For Positive Matrices $A, B \in M_n(\mathbb R)$, prove that $(A^T)(A)$ and $A + B$ are positive

Question

Let $A, B \in M_n(\mathbb R)$ be positive matrices. Show that
$A^TA$ and $A + B$ are positive.

I know that to show that $A^TA$ and $A + B$ are positive I need to show that:

1. The matrix is symmetric
2. The eigenvalues of the matrix are positive.

I am able to show that both $A^TA$ and $A+B$ are symmetric, but struggle to show that the eigenvalues are positive.

I know that the eigenvalues of $A$ and $A^T$ are equal, and therefore positive (since $A$ is positive) but do not understand what this says about the eigenvalues of $A^TA$.

Further, I have noticed through inspection that for positive $A$ and $B$ with eigenvalues $\lambda_1 , \dots, \lambda_n$ and $\lambda '_1, \dots, \lambda '_n$ respectively, the eigenvalues of $A+B$ are $\lambda_1 + \lambda '_1, \dots, \lambda_n + \lambda '_n$, but do not know how to prove this rigorously.

Any help is greatly appreciated.

Answer 1

Let $S_n^{+}(\mathbb{R})$ be the set of positive semidefinite matrices, i.e : $$S_n^{+}(\mathbb{R}):=\{A\in\mathcal{S}_n(\mathbb{R})|\text{Sp}(A)\subset \mathbb{R}_{\ge 0} \}. $$ First, we have the following equivalence :

Let $A\in \mathcal{S}_n(\mathbb{R})$. Then : $$A\in\mathcal{S}_n^{+}(\mathbb{R})\Leftrightarrow \forall X\in\mathbb{R}^n,\quad X^{T}AX\ge 0. $$

Proof -

$(\Rightarrow)$If $A\in S_n^{+}(\mathbb{R})$, by spectral theorem we can find an orthongonal basis of eigenvectors $(e_1,...,e_n)$ such that : $$\forall i\in\{ 1,...,n\},\quad Ae_i=\lambda_ie_i, $$ where $\text{Sp}(A):=\{\lambda_1,...,\lambda_n\}$.
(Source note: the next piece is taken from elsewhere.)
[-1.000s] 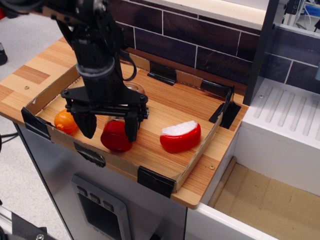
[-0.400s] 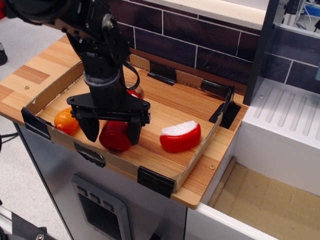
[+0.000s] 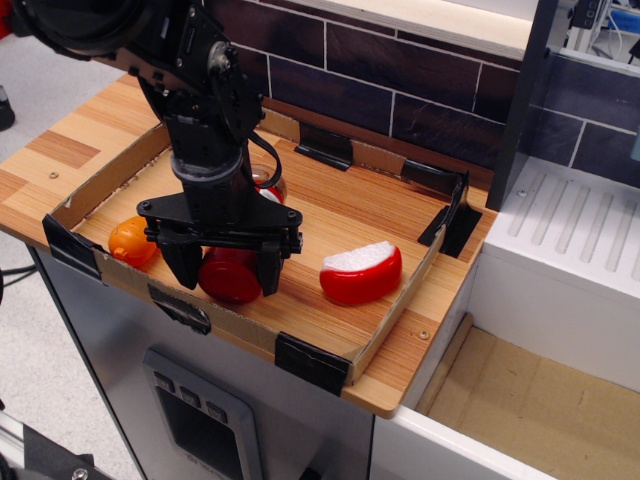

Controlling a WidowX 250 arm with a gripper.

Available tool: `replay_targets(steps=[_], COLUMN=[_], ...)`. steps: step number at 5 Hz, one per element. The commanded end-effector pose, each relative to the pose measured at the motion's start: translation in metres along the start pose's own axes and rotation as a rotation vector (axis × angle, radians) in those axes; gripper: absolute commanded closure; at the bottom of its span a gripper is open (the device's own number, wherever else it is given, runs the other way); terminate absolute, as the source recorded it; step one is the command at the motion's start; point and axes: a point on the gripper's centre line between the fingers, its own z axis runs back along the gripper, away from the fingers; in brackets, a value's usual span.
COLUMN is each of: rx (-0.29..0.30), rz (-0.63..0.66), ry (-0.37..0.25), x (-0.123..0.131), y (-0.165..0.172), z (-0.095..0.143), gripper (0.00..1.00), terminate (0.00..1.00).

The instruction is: Upright basil bottle

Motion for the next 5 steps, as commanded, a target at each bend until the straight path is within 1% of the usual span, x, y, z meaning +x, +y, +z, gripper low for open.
replay_targets(steps=[1,2,3,4,5], rx=[-0.029,-0.046,-0.074,-0.062,-0.039], rz=[0.049,0.108,0.166,0.207,0.237], ry=[-0.035,-0.042,-0.032,-0.021,-0.059], x=[0.012,0.029,0.046,0.064,0.079], y=[0.001,0.000,0.000,-0.001,0.000], z=[0.016,0.046,0.073,0.088,0.088], gripper=[1.00,1.00,1.00,1.00,1.00], terminate=[0.00,0.00,0.00,0.00,0.00])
Hence, if $X=\displaystyle\sum_{i=1}^n \alpha_i e_i\in\mathbb{R}^n$, then : $$X^{T}AX=(AX)^{T}X=\left<AX,X\right >=\left < \sum_{i=1}^n \alpha_i\lambda_i e_i,\sum_{i=1}^n\alpha_ie_i \right >=\sum_{i=1}^n \lambda_i\alpha_i^2 \ge 0.$$ $(\Leftarrow)$ With the same notations, for all $i\in\{ 1,...,n\}$ : $$0\le X_i^{T}AX_i=X_i^{T}\cdot\lambda_i X_i=\lambda_i ||X_i||^2=\lambda_i, $$ so : $$\text{Sp}(A)\subset \mathbb{R}_{\ge 0}. \blacksquare $$

Here, if $A,B\in S_n^{+}(\mathbb{R})$, then, for all $X\in\mathbb{R}^n$, $A^{T}A$ and $A+B$ are symmetric matrices, and for all $X\in\mathbb{R}^n$ : $$X^{T}A^{T}AX=(AX)^{T}(AX)=||AX||^2\ge 0, $$ and : $$X^{T}(A+B)X=X^{T}AX+X^{T}BX\ge 0, $$ so $A^{T}A$ and $A+B$ are in $\mathcal{S}_n^{+}(\mathbb{R})$.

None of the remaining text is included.